Each line of the data that mentions the string "boundary" needs to be identified and copied.
(Beginning of The data)
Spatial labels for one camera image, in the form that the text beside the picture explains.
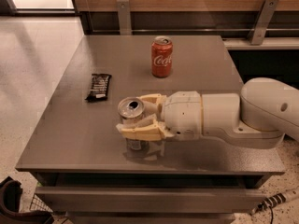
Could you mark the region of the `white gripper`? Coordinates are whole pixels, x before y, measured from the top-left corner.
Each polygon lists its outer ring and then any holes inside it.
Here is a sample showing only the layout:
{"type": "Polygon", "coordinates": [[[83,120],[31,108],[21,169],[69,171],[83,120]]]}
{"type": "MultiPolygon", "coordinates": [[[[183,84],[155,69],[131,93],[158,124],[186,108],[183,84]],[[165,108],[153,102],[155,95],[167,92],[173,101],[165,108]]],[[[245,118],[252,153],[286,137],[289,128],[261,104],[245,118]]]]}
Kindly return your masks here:
{"type": "Polygon", "coordinates": [[[117,124],[119,133],[127,139],[161,141],[173,136],[179,141],[197,140],[202,134],[202,99],[196,91],[178,91],[169,97],[160,93],[139,96],[148,114],[138,122],[117,124]]]}

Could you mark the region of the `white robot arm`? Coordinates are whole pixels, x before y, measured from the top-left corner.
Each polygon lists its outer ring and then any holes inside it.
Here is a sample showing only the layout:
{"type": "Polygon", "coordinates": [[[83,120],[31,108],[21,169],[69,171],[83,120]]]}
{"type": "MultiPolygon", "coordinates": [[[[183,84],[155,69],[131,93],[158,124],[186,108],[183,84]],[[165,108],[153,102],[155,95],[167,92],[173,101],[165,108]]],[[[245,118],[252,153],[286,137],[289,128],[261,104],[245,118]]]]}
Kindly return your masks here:
{"type": "Polygon", "coordinates": [[[178,91],[128,97],[119,102],[122,137],[134,141],[220,140],[269,149],[288,135],[299,139],[299,90],[258,77],[239,94],[178,91]]]}

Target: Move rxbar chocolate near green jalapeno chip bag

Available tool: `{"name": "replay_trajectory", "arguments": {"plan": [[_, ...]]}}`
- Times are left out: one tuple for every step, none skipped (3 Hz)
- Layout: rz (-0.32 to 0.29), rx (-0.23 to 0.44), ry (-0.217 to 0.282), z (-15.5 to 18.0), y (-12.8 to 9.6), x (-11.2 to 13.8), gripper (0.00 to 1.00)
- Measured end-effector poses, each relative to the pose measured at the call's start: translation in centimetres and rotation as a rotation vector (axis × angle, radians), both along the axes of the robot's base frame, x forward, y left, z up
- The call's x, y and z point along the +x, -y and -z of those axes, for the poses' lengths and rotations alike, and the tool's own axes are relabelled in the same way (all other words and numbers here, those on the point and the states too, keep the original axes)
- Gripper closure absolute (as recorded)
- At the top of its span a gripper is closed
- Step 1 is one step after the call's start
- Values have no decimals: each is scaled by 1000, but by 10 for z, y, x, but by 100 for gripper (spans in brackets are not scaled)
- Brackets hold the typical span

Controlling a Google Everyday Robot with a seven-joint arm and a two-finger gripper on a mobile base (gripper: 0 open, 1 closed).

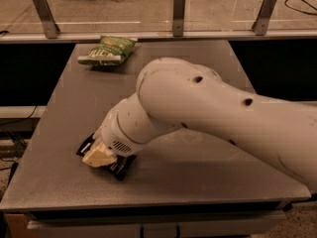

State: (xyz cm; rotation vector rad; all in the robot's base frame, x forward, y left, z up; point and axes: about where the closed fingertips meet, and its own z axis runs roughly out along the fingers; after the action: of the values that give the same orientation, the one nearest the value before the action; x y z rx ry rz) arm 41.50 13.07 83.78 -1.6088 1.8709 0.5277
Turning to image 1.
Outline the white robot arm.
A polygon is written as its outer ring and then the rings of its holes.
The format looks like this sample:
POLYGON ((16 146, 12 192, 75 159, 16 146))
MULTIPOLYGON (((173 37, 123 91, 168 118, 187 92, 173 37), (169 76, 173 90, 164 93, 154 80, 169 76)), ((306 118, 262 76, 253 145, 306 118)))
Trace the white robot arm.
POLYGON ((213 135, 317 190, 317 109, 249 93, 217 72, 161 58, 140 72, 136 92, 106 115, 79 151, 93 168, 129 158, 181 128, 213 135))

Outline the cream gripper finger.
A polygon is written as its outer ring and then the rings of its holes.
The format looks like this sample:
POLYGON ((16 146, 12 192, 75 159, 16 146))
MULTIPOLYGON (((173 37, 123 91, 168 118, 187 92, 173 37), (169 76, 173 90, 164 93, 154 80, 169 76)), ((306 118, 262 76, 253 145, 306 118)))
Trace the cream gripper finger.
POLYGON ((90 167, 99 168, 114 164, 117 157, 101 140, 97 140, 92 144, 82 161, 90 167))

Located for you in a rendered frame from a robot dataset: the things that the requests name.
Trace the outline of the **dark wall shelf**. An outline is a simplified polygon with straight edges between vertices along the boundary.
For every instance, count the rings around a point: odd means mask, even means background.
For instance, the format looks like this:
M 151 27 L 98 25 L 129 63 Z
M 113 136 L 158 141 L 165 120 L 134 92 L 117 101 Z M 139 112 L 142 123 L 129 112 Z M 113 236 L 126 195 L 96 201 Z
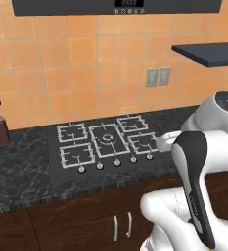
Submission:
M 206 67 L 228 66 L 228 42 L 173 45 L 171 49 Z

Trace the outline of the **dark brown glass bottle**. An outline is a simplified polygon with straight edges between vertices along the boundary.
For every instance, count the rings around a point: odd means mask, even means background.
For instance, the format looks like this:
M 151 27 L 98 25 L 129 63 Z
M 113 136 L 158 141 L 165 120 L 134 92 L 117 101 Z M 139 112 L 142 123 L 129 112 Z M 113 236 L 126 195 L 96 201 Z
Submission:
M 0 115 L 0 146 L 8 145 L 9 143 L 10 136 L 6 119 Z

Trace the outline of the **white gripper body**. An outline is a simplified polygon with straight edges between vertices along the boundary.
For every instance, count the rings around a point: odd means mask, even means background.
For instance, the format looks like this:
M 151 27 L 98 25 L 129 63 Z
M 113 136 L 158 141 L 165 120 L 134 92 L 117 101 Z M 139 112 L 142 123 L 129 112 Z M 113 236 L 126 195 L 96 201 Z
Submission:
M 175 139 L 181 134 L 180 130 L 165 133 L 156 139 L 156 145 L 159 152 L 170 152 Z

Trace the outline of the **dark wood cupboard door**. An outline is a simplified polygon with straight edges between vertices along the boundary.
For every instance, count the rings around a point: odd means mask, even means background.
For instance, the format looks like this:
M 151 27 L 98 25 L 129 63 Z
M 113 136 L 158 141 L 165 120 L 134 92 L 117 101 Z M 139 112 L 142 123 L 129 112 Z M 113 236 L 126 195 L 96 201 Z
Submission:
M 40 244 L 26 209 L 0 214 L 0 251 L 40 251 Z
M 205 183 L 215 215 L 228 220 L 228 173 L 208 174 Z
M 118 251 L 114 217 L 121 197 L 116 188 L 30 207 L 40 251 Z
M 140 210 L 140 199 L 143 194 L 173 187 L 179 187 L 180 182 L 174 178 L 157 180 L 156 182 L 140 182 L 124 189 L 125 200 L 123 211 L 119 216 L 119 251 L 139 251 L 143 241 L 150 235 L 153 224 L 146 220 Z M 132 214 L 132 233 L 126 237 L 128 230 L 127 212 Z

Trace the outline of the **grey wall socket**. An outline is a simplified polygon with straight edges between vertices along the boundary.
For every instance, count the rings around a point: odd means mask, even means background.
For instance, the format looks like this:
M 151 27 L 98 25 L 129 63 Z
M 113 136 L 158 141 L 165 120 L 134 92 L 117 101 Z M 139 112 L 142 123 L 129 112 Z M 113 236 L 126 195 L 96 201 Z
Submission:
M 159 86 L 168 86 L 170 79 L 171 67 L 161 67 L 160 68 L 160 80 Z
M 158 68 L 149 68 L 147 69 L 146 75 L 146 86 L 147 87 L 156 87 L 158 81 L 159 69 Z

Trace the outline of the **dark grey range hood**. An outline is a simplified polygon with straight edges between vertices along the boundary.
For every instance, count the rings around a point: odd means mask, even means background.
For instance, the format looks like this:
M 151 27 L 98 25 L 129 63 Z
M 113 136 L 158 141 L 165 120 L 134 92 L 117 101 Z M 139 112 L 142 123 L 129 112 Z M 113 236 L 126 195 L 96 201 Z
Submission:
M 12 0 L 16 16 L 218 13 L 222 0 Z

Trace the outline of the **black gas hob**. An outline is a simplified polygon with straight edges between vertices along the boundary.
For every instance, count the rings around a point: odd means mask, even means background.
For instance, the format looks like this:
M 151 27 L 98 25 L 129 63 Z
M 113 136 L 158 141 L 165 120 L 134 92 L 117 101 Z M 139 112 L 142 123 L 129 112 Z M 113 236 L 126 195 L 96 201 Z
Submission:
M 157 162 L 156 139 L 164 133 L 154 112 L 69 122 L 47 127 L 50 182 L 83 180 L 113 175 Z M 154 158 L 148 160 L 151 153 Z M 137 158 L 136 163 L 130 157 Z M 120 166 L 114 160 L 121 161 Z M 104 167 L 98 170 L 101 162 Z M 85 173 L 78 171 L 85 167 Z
(End of The data)
#### [Solution for this problem]
Trace the outline of the **dark wall shelf**. An outline is a simplified polygon with straight edges between vertices along the boundary.
Trace the outline of the **dark brown glass bottle**. An outline is a simplified polygon with straight edges between vertices along the boundary.
Trace the outline of the **white gripper body**. An outline is a simplified polygon with straight edges between vertices along the boundary.
Trace the outline of the **dark wood cupboard door**. An outline is a simplified polygon with straight edges between vertices along the boundary.
Trace the outline of the **grey wall socket**. An outline is a simplified polygon with straight edges between vertices along the boundary.
Trace the outline of the **dark grey range hood**. An outline is a simplified polygon with straight edges between vertices along the boundary.
Trace the outline of the **black gas hob**. An outline is a simplified polygon with straight edges between vertices along the boundary.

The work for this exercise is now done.